YOUR OBJECTIVE:
The response must consist of each line in the listing that has the word "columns" in it.

DATASET RECORDS:
************
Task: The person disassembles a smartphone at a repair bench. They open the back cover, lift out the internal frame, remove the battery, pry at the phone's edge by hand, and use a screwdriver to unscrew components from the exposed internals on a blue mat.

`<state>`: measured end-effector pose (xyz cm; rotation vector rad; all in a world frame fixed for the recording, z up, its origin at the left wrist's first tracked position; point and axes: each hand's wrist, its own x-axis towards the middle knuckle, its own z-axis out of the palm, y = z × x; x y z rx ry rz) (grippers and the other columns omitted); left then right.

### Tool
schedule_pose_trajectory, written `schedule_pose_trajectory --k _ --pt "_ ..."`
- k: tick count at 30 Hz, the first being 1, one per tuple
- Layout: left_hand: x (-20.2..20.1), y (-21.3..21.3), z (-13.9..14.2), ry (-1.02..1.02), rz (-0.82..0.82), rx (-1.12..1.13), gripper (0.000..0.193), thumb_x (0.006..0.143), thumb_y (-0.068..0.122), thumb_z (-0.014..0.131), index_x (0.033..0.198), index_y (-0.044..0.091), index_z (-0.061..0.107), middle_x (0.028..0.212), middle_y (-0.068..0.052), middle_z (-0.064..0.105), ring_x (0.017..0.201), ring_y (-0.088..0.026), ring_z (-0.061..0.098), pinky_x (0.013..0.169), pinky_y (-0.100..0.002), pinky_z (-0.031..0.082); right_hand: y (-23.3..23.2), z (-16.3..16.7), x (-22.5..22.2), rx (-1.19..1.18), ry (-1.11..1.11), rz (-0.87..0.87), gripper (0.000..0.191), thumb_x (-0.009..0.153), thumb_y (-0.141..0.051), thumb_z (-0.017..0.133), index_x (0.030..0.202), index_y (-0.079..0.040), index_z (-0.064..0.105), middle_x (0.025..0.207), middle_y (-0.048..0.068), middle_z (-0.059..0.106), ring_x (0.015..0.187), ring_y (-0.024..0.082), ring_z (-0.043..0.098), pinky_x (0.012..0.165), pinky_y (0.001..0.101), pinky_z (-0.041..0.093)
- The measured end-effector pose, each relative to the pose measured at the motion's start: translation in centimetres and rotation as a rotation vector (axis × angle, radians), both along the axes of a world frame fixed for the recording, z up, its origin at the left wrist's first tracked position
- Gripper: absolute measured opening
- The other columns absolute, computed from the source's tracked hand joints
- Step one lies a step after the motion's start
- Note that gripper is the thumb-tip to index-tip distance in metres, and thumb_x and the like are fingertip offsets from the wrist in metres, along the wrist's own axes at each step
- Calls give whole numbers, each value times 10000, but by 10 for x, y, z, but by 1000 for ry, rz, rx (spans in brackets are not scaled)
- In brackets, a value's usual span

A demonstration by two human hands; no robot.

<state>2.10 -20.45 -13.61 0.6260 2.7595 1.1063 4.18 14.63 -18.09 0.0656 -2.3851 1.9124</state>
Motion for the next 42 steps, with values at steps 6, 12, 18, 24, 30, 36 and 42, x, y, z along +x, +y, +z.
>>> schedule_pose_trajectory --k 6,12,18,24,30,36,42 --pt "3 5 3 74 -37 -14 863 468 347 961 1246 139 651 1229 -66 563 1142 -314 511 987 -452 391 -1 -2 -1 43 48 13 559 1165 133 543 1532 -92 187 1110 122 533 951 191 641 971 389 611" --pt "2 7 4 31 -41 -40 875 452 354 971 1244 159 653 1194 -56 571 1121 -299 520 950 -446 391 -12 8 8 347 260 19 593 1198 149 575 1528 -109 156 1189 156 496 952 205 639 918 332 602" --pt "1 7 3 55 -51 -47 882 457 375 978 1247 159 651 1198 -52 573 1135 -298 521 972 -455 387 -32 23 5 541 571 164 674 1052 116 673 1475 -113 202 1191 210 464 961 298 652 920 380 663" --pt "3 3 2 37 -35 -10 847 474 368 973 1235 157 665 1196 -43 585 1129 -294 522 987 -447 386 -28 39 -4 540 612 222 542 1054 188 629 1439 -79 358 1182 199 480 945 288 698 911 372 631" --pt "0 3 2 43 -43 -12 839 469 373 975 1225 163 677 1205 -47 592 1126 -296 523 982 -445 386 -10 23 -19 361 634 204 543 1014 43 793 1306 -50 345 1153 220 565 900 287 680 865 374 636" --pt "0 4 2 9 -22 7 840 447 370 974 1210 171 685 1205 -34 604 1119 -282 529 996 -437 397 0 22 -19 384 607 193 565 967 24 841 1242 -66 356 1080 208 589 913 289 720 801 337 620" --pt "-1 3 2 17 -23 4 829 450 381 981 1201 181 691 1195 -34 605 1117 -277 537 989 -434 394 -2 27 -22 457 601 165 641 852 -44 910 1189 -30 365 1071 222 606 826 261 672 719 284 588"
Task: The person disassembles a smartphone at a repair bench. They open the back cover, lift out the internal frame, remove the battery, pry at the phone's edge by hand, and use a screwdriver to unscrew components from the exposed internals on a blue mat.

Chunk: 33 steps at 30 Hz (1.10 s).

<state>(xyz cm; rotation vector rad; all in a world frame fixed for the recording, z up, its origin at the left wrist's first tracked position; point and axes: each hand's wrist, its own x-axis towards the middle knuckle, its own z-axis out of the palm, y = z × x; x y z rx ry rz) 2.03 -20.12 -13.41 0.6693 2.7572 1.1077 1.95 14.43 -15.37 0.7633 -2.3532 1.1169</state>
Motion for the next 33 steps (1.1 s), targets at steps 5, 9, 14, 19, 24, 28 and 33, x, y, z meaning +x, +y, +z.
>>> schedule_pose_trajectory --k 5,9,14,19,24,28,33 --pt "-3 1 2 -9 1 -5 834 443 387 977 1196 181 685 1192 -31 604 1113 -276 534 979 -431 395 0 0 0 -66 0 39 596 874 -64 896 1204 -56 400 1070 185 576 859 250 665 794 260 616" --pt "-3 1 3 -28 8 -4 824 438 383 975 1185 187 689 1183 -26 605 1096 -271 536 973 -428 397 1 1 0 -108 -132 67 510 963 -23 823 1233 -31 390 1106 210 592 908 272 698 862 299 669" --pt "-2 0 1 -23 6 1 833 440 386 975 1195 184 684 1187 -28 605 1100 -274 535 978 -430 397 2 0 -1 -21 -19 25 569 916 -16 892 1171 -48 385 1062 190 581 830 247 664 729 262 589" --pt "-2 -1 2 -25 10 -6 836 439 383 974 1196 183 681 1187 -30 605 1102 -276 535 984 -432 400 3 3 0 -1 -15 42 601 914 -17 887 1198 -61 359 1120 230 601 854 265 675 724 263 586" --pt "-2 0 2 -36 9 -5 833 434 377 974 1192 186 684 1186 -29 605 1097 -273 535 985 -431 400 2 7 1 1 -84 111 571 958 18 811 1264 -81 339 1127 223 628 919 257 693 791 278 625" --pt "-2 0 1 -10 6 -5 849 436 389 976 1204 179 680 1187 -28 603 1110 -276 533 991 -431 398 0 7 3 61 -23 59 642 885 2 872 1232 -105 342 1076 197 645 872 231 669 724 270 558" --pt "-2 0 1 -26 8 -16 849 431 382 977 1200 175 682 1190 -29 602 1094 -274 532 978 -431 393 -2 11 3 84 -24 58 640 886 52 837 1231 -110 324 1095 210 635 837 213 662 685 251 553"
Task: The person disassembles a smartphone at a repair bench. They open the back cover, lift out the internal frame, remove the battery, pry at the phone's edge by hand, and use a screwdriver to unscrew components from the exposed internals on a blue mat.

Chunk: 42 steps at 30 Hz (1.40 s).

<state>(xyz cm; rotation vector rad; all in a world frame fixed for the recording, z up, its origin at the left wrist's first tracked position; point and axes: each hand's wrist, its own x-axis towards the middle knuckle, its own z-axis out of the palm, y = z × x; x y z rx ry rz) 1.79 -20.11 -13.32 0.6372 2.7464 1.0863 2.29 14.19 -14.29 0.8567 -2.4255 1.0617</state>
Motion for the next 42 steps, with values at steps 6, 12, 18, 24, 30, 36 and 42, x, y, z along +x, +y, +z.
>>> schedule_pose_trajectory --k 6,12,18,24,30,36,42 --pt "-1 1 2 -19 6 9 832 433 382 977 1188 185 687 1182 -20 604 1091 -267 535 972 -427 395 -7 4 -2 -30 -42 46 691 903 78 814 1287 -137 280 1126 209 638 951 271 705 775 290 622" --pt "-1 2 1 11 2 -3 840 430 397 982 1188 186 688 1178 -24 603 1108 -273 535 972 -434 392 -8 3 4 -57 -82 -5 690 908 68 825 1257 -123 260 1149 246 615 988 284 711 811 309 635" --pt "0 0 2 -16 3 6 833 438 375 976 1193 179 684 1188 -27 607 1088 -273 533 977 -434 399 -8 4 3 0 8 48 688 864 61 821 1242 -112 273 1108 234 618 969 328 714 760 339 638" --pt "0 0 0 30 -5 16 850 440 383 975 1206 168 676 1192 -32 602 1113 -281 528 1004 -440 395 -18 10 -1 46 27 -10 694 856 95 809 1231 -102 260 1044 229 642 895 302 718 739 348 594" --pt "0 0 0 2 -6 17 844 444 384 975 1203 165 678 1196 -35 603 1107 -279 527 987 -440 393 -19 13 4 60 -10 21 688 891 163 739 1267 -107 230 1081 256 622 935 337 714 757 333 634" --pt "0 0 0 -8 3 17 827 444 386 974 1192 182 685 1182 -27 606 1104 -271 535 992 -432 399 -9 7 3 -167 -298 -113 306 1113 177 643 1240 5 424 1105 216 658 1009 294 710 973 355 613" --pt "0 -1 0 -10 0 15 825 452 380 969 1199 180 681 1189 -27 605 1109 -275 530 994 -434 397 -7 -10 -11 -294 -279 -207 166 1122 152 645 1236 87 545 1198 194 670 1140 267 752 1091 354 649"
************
OUTPUT:
`<state>`: measured end-effector pose (xyz cm; rotation vector rad; all in a world frame fixed for the recording, z up, its origin at the left wrist's first tracked position; point and axes: each hand's wrist, its own x-axis towards the middle knuckle, its own z-axis out of the palm, y = z × x; x y z rx ry rz) (grippers and the other columns omitted); left then right.
- The other columns absolute, computed from the source's tracked hand joints

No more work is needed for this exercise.